I have the impression that many people in the industry are starting to get the idea that Web services consist of a never ending sequence of new identified technology areas and associated standards (not yet available) and wonder whether Web services will ever be in their grasp. I find myself wondering many times how far standards organizations are from having WS covered. In order to get an at least approximate answer to that question we might need a more systematic exploratory work.
 
Ugo

-----Original Message-----
From: Cutler, Roger (RogerCutler) [mailto:RogerCutler@chevrontexaco.com]
Sent: Monday, March 10, 2003 11:13 AM
To: www-ws-arch@w3.org
Subject: Mapping Specs to the Architecture



I had a chat with TimBL about the WS Arch work in which he asked a very interesting question.  He wanted to know whether we were producing a diagram that would make clear what parts of the architecture currently have specs in place, what parts have specs in progress and what parts need specs but there is nothing in sight.  I don't think that this kind of thing is explicitly a part of our requirements, and in fact I think that we have not thought too much about this particular audience -- the people that launch or coordinate the spec efforts as opposed to the spec writers themselves -- but I think that the expectation is a pretty reasonable one.

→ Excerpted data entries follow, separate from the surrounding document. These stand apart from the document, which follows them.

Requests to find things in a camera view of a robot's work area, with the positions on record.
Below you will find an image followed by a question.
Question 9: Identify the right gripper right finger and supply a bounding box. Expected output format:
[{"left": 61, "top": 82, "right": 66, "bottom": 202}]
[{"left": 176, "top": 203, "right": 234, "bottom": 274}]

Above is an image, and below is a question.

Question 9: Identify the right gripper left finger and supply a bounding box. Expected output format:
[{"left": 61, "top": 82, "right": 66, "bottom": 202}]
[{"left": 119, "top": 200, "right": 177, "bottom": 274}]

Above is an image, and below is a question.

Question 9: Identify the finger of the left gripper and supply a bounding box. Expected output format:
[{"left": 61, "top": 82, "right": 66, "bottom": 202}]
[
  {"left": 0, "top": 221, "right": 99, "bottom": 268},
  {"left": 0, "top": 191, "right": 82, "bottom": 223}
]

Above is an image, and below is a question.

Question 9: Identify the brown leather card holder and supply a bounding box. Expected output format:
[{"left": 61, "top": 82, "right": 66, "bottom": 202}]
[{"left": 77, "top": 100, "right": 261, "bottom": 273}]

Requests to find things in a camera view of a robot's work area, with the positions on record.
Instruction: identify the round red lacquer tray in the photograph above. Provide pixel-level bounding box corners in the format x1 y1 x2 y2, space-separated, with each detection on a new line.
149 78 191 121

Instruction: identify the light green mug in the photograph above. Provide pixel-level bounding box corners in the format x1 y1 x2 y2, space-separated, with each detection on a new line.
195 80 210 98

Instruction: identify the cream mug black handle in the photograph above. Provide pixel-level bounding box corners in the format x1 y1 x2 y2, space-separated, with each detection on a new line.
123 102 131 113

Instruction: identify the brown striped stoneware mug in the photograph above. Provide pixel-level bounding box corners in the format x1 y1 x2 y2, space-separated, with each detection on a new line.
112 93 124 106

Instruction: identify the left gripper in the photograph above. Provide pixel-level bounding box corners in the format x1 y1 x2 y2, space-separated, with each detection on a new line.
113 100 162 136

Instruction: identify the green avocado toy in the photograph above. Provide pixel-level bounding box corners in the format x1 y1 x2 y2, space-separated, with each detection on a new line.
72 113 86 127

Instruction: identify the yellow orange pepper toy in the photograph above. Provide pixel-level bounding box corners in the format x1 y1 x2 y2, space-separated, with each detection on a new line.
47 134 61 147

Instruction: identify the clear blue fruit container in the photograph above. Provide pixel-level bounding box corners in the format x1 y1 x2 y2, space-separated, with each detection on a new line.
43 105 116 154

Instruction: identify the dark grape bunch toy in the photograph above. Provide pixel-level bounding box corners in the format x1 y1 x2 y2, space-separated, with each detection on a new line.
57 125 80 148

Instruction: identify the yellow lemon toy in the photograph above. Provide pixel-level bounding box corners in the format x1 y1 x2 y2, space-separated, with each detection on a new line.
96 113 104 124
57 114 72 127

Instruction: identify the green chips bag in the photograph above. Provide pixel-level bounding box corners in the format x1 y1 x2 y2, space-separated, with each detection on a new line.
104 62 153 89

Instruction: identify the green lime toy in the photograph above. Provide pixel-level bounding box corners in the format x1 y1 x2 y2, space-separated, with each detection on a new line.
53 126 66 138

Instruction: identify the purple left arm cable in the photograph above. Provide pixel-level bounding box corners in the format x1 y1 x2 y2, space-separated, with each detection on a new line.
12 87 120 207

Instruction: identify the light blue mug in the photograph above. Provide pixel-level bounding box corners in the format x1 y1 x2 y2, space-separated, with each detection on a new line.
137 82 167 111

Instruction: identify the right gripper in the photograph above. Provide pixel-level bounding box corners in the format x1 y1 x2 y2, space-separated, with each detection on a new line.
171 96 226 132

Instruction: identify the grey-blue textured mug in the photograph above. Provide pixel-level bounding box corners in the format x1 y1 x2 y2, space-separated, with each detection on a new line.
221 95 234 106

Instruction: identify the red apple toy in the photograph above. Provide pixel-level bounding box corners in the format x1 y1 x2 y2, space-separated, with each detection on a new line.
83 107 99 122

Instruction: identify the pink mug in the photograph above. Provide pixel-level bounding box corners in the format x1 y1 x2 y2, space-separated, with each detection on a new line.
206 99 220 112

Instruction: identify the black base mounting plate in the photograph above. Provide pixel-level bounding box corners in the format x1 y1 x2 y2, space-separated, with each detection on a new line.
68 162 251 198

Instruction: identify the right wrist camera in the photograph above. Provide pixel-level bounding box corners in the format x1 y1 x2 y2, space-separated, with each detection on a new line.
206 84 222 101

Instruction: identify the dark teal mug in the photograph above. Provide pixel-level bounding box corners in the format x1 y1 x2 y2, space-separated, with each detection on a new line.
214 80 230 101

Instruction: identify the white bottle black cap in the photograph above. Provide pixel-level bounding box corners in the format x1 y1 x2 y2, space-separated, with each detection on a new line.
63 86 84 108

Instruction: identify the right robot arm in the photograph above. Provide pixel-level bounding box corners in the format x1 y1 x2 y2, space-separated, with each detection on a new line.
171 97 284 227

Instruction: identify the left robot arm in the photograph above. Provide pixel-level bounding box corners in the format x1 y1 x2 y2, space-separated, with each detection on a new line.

I made some really dumb response like, "Gee, got me.  I suspect that it's a little early to see results like that but we may be doing things that could go in that direction".  But now I wonder -- could specs be mapped onto the spaghetti diagram that we have been working on?  If not, does that indicate that some other view is needed?  It seems to me that some specs go onto that diagram pretty naturally, but that some involved with the "ilities" might not.  Or perhaps that is just because the diagram is incomplete??